Болезнь казалась ему «нелепой» тратой времени и совершенно нетерпимым препятствием на пути к цели. Его неукротимая воля помогла надорванному организму преодолеть болезнь.
И вот, едва оправившись, он уже испытывает свою выдержку — пишет письмо «собственной рукой». Я представляла себе: вот он лежит в густой тени дуба и, не желая думать об отдыхе, часами напролет диктует своим секретарям-добровольцам. Лоб его в поту, пушистые брови возбужденно поднимаются и опускаются, веки вздрагивают, тонкие пальцы щиплют одеяло. Он часто откашливается, он уже устал говорить, но воображение, изголодавшееся за эти «утраченные дни» болезни, жадно стремится наверстать, наверстать.
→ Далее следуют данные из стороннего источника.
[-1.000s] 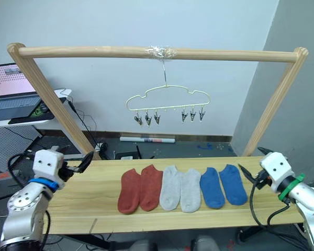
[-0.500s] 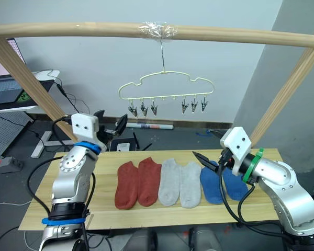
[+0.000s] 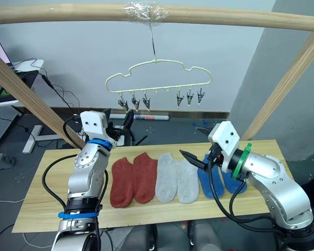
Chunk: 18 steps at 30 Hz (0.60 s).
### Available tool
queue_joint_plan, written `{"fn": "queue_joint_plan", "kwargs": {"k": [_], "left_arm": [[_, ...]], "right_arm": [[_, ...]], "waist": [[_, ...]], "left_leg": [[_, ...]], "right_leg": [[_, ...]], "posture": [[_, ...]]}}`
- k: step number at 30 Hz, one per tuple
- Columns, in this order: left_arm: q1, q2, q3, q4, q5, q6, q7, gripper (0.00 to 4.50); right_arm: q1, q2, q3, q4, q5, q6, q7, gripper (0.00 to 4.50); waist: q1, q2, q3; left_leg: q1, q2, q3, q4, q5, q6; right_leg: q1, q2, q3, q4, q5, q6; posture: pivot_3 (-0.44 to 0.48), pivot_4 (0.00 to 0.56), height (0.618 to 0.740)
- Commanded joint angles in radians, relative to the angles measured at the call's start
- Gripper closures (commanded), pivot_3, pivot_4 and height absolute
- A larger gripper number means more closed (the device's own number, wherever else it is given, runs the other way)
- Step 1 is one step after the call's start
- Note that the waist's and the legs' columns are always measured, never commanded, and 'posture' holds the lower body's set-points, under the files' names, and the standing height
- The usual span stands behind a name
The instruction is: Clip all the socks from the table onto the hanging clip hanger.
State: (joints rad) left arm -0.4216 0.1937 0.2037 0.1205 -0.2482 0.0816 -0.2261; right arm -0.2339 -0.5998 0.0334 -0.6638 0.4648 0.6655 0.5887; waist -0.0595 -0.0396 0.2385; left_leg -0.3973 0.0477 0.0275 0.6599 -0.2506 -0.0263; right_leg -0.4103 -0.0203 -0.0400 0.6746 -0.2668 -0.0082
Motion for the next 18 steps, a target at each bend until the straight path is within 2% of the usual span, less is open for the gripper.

Лоб его горит, сердце замирает: ему видится поле битвы, земля дрожит от грозного топота лихих коней, и бесстрашные всадники несутся как вихрь, разят врагов трудового народа. Николай Островский видит Москву первых лет мирного строительства, съезд комсомола в Большом театре, встречи с боевыми друзьями.
«Скорее, скорее… Спешу жить…»
В январском номере журнала «Молодая гвардия» за 1933 год начала печататься вторая книга романа «Как закалялась сталь».
По письмам того времени видно, как дорого, каждой каплей крови, всеми нервами своими, он платил за «развертывание наступления».
В Сочи пришлось ему застрять, так как в Москве комнаты у него не было, а из хлопот о ней все ничего не выходило. Первые месяцы он очень остро и болезненно переживал свою оторванность от товарищей. Разделенные с ним двумя тысячами километров, мы иногда забывали, как много значит для него каждое письмо, каждый разговор по творческим вопросам, каждое дружеское слово. Случалось, по занятости, а то и просто по рассеянности пошлешь письмо «простым». Островским пришлось переезжать с квартиры на квартиру, — может быть, еще и поэтому терялись письма.
«…Прочли мне твое спешное письмо… Я потерял счет безобразиям[1]. А ведь потеря твоих и Сони писем для меня не прошла даром; я делал свои выводы, и эти выводы, признаюсь, очень огорчали», — писал он в конце 1933 года.
Не от нервической мнительности делал он «выводы», которые его огорчали, а от высокой требовательности к себе. Эта требовательность и беспокойство не уменьшались в нем, несмотря на то что он хорошо знал и чувствовал, как любят его в журнале «Молодая гвардия».